• Directions
Please copy exactly the lines that run from the start of the entries to the line containing "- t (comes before", inclusive.
(Given information Opens)
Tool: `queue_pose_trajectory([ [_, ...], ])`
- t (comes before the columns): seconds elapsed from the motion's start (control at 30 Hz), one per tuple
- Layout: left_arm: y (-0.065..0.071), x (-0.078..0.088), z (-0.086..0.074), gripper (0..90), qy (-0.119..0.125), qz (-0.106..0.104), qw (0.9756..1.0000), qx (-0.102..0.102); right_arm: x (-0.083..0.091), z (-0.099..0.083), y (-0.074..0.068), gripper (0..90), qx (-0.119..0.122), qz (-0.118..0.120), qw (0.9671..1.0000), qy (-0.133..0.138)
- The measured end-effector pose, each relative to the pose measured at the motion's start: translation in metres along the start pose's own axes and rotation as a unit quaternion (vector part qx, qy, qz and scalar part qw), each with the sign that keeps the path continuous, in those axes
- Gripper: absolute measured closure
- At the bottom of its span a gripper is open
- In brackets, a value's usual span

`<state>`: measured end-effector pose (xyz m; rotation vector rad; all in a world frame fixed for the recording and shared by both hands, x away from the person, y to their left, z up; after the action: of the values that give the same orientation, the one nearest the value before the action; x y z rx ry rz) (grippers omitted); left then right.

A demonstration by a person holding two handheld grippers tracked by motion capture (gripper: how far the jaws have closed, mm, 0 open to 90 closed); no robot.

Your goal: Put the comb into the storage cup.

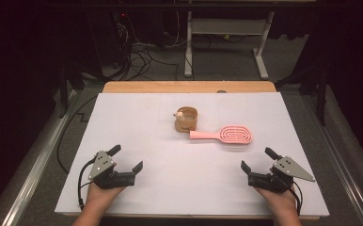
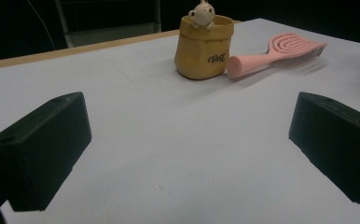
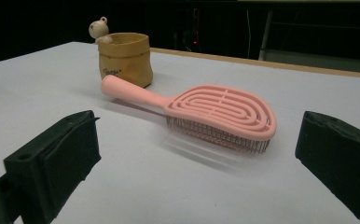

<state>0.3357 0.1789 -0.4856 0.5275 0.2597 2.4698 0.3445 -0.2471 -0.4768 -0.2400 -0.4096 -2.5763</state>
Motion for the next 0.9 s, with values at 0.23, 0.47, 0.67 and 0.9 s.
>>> queue_pose_trajectory([
  [0.23,-0.0029,0.0005,-0.0014,0.0,-0.007,0.004,0.9999,0.009,-0.0023,0.0019,-0.0038,0.1,0.007,0.002,1.0000,-0.002],
  [0.47,-0.0011,0.0002,-0.0015,0.0,-0.005,0.006,1.0000,0.005,-0.0016,0.0018,-0.0026,0.1,0.009,0.003,1.0000,0.000],
  [0.67,-0.0049,-0.0032,-0.0011,0.0,-0.012,0.015,0.9998,0.006,-0.0040,0.0014,-0.0024,0.2,0.005,-0.002,1.0000,-0.002],
  [0.9,-0.0043,0.0015,0.0001,0.0,-0.008,0.004,1.0000,0.003,-0.0044,0.0053,-0.0039,9.7,0.016,-0.008,0.9998,-0.002],
])
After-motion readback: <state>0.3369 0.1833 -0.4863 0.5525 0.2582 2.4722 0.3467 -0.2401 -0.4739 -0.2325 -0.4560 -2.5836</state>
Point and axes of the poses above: each handheld gripper's, and its own axes: x roughly backward along the jaws, z roughly out of its top, y roughly to its right, the point moved 7 cm from there along -x, roughly forward along the jaws, and after that the axes turned 15 degrees about x, right-handed, at the moved point
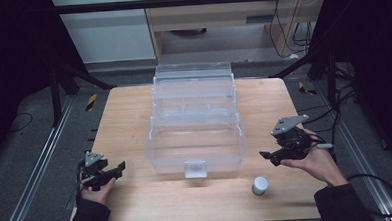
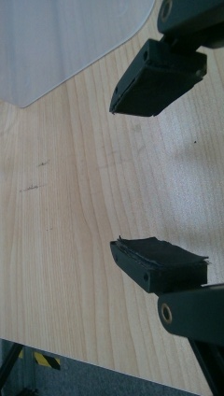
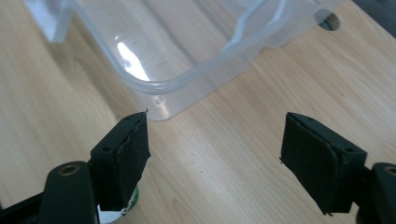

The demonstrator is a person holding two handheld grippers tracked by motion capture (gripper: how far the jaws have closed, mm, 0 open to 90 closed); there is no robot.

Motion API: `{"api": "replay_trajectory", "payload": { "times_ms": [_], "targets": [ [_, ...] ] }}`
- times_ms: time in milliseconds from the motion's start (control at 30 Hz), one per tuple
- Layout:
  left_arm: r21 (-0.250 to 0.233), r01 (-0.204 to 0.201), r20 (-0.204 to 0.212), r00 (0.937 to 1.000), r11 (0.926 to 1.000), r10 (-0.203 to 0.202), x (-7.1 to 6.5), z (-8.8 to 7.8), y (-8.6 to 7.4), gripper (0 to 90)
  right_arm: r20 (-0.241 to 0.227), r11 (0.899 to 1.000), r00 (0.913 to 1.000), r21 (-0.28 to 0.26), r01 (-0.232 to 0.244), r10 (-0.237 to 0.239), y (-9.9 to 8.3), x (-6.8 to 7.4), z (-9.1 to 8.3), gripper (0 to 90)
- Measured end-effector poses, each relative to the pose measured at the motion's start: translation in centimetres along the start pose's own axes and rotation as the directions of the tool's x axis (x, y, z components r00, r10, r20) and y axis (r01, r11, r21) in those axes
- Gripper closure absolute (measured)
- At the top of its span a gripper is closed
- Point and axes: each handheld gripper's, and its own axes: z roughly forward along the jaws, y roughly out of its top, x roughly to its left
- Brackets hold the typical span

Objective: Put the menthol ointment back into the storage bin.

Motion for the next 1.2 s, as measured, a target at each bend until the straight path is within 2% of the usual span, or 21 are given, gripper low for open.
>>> {"api": "replay_trajectory", "payload": {
  "times_ms": [33,67,100,200,267,333,367,467,500,533,567,700,733,767,800,833,867,900,1067,1100,1200],
  "targets": [
    [0.004,-0.004,-0.001,1.0,1.0,0.004,0.0,0.0,0.0,27.6,-0.02,0.999,0.9993,0.022,0.031,-0.031,0.4,0.3,-0.1,23.9],
    [0.004,-0.004,-0.001,1.0,1.0,0.004,0.0,0.0,0.0,27.6,-0.02,0.999,0.9993,0.022,0.031,-0.031,0.4,0.3,-0.1,23.9],
    [0.006,-0.009,-0.001,1.0,0.9999,0.009,0.0,0.1,0.0,27.6,-0.047,0.997,0.997,0.044,0.064,-0.062,0.7,0.6,-0.2,23.8],
    [0.007,-0.01,0.001,1.0,0.9999,0.01,-0.1,0.1,0.0,27.7,-0.068,0.994,0.9942,0.07,0.088,-0.083,1.0,1.0,-0.2,23.7],
    [0.01,-0.013,0.0,0.9999,0.9999,0.013,-0.1,0.1,0.0,27.7,-0.103,0.986,0.9881,0.111,0.126,-0.114,1.3,1.4,-0.1,23.2],
    [0.011,-0.014,0.001,0.9999,0.9998,0.014,-0.1,0.1,0.0,27.8,-0.11,0.983,0.9863,0.124,0.136,-0.123,1.4,1.5,0.0,23.0],
    [0.013,-0.014,0.002,0.9999,0.9998,0.013,-0.1,0.2,0.0,27.8,-0.126,0.977,0.9817,0.143,0.16,-0.143,1.5,1.7,0.1,22.7],
    [0.015,-0.017,0.002,0.9999,0.9997,0.017,-0.1,0.2,0.0,27.9,-0.15,0.974,0.9777,0.152,0.169,-0.146,1.6,2.0,0.3,22.2],
    [0.016,-0.021,0.0,0.9998,0.9996,0.021,-0.1,0.2,0.0,27.9,-0.166,0.968,0.9738,0.171,0.183,-0.155,1.6,2.2,0.4,21.9],
    [0.016,-0.021,0.0,0.9998,0.9996,0.021,-0.1,0.2,0.0,27.9,-0.166,0.968,0.9738,0.171,0.183,-0.155,1.6,2.2,0.4,21.9],
    [0.016,-0.021,0.0,0.9998,0.9997,0.021,-0.1,0.2,0.0,27.9,-0.181,0.962,0.9701,0.191,0.196,-0.162,1.6,2.4,0.6,21.1],
    [0.017,-0.023,-0.002,0.9997,0.9996,0.023,-0.1,0.2,0.0,27.9,-0.203,0.951,0.9625,0.213,0.223,-0.18,1.4,3.0,0.8,20.0],
    [0.017,-0.023,-0.002,0.9997,0.9996,0.023,-0.1,0.2,0.0,28.0,-0.203,0.951,0.9625,0.213,0.223,-0.18,1.4,3.0,0.8,20.0],
    [0.018,-0.025,-0.003,0.9997,0.9995,0.025,-0.1,0.2,0.0,28.0,-0.217,0.946,0.9582,0.221,0.235,-0.187,1.3,3.1,1.0,19.0],
    [0.018,-0.025,-0.003,0.9997,0.9995,0.025,-0.1,0.2,0.0,28.1,-0.217,0.946,0.9582,0.221,0.235,-0.187,1.3,3.1,1.0,19.0],
    [0.018,-0.027,-0.006,0.9996,0.9995,0.027,-0.1,0.2,0.0,28.1,-0.222,0.94,0.9548,0.234,0.249,-0.197,1.2,3.4,1.1,18.4],
    [0.018,-0.027,-0.006,0.9996,0.9995,0.027,-0.1,0.2,0.0,28.1,-0.222,0.94,0.9548,0.234,0.249,-0.197,1.2,3.4,1.1,18.4],
    [0.016,-0.027,-0.006,0.9996,0.9995,0.027,-0.2,0.2,0.0,28.1,-0.23,0.934,0.9515,0.244,0.259,-0.204,1.2,3.6,1.3,17.8],
    [0.016,-0.029,-0.006,0.9995,0.9994,0.03,-0.2,0.2,0.0,28.1,-0.25,0.927,0.9462,0.259,0.27,-0.206,1.0,4.0,1.6,17.8],
    [0.015,-0.029,-0.006,0.9996,0.9995,0.029,-0.2,0.1,0.0,28.1,-0.258,0.923,0.9418,0.261,0.283,-0.216,0.8,4.1,1.9,18.1],
    [0.015,-0.029,-0.006,0.9996,0.9995,0.029,-0.2,0.1,0.0,28.1,-0.264,0.92,0.9407,0.272,0.284,-0.213,0.6,4.3,2.1,18.1]
  ]
}}
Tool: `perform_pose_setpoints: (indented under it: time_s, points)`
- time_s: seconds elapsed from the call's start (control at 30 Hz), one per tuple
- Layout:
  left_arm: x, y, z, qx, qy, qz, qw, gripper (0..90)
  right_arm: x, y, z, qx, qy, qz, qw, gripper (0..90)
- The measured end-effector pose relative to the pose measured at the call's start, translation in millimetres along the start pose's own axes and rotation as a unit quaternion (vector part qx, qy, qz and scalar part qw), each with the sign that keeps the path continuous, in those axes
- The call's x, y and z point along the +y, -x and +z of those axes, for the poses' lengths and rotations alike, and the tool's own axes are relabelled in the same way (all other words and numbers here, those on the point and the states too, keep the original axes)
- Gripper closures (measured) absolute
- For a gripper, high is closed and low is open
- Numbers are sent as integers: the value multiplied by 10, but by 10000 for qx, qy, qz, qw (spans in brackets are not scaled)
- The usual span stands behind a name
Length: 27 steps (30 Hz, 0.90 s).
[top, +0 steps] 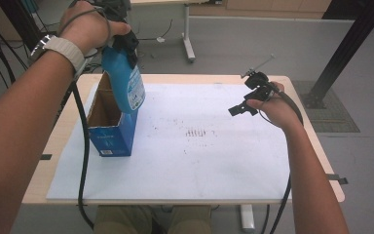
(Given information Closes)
• Result
Tool: `queue_pose_trajectory([ [_, ...], ])`
- t (comes before the columns): seconds elapsed from the motion's start (control at 30 Hz), one per tuple

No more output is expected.